(Beginning of Material provided)

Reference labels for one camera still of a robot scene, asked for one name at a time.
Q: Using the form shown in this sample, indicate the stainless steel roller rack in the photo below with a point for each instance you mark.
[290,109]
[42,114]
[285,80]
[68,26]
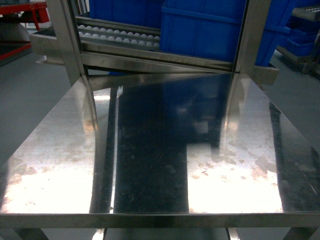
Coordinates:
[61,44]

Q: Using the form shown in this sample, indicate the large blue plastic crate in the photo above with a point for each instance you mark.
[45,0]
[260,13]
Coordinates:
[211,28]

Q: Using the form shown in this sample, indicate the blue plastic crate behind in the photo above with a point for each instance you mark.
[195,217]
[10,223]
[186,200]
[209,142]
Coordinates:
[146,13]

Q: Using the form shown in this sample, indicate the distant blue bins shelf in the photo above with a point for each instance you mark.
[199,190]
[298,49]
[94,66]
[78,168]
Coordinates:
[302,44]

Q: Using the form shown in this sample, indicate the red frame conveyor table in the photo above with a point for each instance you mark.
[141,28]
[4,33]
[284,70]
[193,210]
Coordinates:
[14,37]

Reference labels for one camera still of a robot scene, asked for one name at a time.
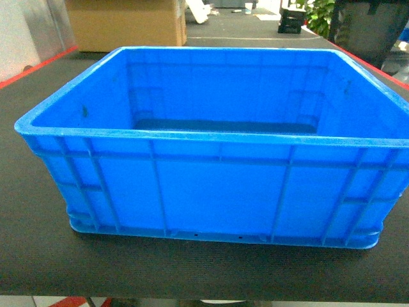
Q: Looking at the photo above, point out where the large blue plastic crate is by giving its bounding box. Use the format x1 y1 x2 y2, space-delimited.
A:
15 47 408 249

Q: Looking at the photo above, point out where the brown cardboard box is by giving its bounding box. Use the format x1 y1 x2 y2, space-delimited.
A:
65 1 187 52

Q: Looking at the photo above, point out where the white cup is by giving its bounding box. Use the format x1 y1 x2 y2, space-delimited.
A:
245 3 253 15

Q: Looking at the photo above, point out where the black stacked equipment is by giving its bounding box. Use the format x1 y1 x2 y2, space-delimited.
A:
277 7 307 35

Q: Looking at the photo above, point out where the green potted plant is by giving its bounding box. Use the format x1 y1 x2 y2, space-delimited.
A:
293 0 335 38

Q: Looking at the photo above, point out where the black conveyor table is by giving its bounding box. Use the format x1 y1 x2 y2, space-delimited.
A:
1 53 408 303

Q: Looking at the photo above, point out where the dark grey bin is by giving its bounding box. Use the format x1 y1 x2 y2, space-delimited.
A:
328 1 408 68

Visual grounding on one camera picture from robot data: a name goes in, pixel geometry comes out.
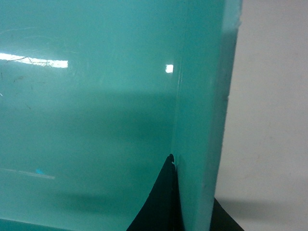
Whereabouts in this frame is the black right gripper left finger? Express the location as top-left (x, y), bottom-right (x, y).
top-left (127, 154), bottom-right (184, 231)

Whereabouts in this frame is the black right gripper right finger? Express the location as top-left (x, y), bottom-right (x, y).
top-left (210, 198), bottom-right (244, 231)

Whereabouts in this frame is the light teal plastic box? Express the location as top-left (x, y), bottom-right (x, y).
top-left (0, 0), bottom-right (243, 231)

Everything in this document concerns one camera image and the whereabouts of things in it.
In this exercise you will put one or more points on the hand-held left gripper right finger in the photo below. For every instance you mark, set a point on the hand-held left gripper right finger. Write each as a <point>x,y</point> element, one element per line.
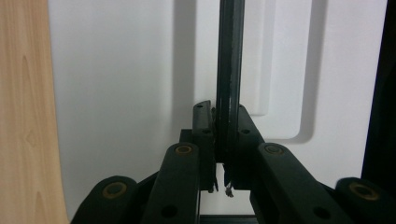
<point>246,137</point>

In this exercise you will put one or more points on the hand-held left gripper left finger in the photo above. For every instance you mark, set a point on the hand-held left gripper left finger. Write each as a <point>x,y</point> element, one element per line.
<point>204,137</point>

(End of Material provided)
(Beginning of Material provided)

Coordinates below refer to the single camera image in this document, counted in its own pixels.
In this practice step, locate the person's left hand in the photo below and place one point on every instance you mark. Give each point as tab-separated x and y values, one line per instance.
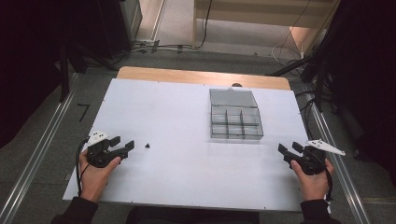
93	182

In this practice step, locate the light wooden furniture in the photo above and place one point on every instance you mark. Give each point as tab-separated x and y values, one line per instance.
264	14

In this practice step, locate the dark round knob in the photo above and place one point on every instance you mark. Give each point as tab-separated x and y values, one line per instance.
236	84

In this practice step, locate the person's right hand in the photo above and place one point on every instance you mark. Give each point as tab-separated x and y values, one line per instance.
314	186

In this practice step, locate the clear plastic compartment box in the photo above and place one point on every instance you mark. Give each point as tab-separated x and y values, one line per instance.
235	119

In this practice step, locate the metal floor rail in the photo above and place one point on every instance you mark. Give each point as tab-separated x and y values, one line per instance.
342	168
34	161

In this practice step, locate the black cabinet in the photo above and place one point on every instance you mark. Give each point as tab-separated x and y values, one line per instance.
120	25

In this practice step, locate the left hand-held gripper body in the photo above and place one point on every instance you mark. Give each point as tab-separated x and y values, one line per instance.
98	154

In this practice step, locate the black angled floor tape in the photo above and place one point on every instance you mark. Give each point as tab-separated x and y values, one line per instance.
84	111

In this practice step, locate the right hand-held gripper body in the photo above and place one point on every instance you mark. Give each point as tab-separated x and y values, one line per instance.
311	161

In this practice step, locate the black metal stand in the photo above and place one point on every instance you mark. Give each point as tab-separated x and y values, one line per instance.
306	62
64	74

(End of Material provided)

• **The task**
Look over the material above and show each line where "blue" appears.

• **Result of the task**
Q: Using the form shown in this sample, indicate the large blue plastic crate in the photo above with a point for each instance you mark.
Q: Using the form shown in this sample, indicate the blue plastic crate behind in the photo above with a point for each instance you mark.
Q: Using the form shown in this sample, indicate the distant blue bins shelf in the photo above with a point for each instance you mark.
Q: Looking at the photo above, point out where the large blue plastic crate is by giving its bounding box. Use the format x1 y1 x2 y2, space-delimited.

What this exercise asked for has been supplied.